Holographic Renormalization Group and Stress Tensor Operators

The holographic duality conjectures a relation between strongly coupled quantum systems and quantum gravity in higher-dimensional spacetimes. Gravitational theories in two and three dimensions are meaningful examples for classical and quantum exploration due to their unique characteristics, notably the absence of propagating bulk degrees of freedom and the presence of only boundary degrees of freedom, distinguishing them from higher-dimensional counterparts. These gravitational theories exhibit complex interactions when the bulk spacetime has a finite size, regulated by Zamolodchikov's double-trace irrelevant \(T\overline{T}\) operator. This thesis aims to gain a holographic understanding of \(\mathrm{AdS}_3\) and JT gravity under the influence of the \(T\overline{T}\) deformation.
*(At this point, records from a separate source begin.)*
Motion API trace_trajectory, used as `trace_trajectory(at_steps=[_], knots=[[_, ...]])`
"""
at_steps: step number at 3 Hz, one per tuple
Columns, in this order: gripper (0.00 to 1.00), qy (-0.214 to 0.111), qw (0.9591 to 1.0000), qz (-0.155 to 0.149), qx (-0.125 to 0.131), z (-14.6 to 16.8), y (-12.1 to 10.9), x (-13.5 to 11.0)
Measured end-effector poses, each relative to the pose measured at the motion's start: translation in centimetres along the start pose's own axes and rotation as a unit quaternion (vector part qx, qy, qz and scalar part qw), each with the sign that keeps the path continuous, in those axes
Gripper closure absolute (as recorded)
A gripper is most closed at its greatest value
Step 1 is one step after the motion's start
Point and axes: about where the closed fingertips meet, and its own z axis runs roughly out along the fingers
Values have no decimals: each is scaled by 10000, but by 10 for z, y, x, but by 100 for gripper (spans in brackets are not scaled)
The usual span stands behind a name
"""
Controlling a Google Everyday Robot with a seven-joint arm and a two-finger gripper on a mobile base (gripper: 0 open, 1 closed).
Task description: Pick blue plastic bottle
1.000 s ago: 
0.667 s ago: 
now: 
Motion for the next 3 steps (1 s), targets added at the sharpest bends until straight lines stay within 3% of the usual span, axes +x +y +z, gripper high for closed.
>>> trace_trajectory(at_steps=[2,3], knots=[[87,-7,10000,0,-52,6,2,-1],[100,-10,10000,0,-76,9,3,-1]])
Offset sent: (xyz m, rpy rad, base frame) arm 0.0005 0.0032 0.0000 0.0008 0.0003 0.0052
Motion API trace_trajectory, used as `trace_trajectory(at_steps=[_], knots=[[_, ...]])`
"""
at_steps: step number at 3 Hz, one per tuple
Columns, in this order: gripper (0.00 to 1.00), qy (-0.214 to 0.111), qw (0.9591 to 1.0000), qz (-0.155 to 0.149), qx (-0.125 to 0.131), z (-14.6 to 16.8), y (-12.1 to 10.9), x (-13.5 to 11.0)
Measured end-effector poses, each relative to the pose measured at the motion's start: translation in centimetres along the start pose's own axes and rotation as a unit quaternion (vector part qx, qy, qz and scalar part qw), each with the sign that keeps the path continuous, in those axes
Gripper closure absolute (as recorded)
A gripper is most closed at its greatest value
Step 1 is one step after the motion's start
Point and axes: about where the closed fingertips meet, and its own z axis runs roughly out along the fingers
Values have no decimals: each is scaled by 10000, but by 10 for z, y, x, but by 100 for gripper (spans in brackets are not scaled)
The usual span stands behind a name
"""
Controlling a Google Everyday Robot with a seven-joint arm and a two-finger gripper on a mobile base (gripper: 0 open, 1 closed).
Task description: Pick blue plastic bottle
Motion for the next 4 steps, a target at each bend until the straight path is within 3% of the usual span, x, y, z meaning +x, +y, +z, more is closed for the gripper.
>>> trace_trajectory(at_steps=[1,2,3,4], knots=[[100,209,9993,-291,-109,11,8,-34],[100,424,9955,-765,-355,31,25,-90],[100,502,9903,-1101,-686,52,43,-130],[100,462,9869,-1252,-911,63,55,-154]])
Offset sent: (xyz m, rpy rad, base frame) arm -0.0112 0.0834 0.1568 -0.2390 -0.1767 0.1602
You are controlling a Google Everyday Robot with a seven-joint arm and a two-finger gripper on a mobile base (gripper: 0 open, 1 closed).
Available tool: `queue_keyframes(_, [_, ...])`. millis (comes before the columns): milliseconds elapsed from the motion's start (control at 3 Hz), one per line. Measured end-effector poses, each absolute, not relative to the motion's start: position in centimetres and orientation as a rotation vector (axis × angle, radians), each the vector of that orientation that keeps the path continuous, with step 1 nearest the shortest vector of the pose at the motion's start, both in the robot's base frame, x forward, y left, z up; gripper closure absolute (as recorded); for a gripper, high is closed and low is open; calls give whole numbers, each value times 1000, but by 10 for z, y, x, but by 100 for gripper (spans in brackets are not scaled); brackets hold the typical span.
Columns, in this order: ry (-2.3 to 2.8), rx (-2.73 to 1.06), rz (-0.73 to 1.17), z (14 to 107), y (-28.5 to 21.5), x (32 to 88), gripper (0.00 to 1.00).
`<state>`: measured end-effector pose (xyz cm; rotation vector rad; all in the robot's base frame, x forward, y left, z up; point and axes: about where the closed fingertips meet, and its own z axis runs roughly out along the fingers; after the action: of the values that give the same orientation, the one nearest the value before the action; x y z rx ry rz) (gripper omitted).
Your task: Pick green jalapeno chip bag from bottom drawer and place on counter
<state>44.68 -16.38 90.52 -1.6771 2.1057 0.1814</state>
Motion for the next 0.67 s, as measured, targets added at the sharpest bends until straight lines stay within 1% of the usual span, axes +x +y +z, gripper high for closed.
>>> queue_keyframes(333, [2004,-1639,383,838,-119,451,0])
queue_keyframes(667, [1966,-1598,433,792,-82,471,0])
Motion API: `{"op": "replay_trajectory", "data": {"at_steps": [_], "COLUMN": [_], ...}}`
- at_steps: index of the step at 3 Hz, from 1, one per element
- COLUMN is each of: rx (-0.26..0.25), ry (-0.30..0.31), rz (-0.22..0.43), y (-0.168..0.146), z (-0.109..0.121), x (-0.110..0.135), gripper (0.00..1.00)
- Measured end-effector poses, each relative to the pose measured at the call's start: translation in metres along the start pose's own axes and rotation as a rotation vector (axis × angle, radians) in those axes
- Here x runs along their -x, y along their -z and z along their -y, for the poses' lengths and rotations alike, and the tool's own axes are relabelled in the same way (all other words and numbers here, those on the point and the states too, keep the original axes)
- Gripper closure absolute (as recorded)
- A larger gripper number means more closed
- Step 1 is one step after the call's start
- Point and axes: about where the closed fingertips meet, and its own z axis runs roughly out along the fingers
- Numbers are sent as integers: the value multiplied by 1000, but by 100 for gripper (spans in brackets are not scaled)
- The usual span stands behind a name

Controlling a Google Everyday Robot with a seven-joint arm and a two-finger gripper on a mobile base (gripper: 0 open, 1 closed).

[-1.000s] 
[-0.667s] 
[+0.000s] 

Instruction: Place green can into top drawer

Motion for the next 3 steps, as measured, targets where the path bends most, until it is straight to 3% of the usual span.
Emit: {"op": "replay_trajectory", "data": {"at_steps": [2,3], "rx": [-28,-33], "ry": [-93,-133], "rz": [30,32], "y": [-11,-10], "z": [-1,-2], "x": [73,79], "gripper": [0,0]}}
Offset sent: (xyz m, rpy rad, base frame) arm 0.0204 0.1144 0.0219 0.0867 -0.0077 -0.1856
Under a finite radial cutoff, these theories exhibit perturbative behavior that implies the emergence of the Nambu-Goto action for the corresponding boundary graviton action. We also conducted semi-classical calculations of observables related to finite-cutoff gravity and its dual \(T\overline{T}\)-deformed CFT description, including correlation functions involving stress tensors and gravitational Wilson lines, along with an analysis of their supersymmetric extensions. Additionally, we explored the implications of general stress tensor deformations within field-theoretic and holographic settings. This thesis integrates previously adapted publications while also pioneering new ground, notably exploring the definition of a quantum \(T\overline{T}\) operator beyond two dimensions with \(\frac{1}{N}\) corrections, investigating quantum-corrected higher point correlators for a planar boundary, and offering insights into a two-dimensional spherical boundary at a finite cutoff. Furthermore, throughout the thesis, we show more details in calculations at various points.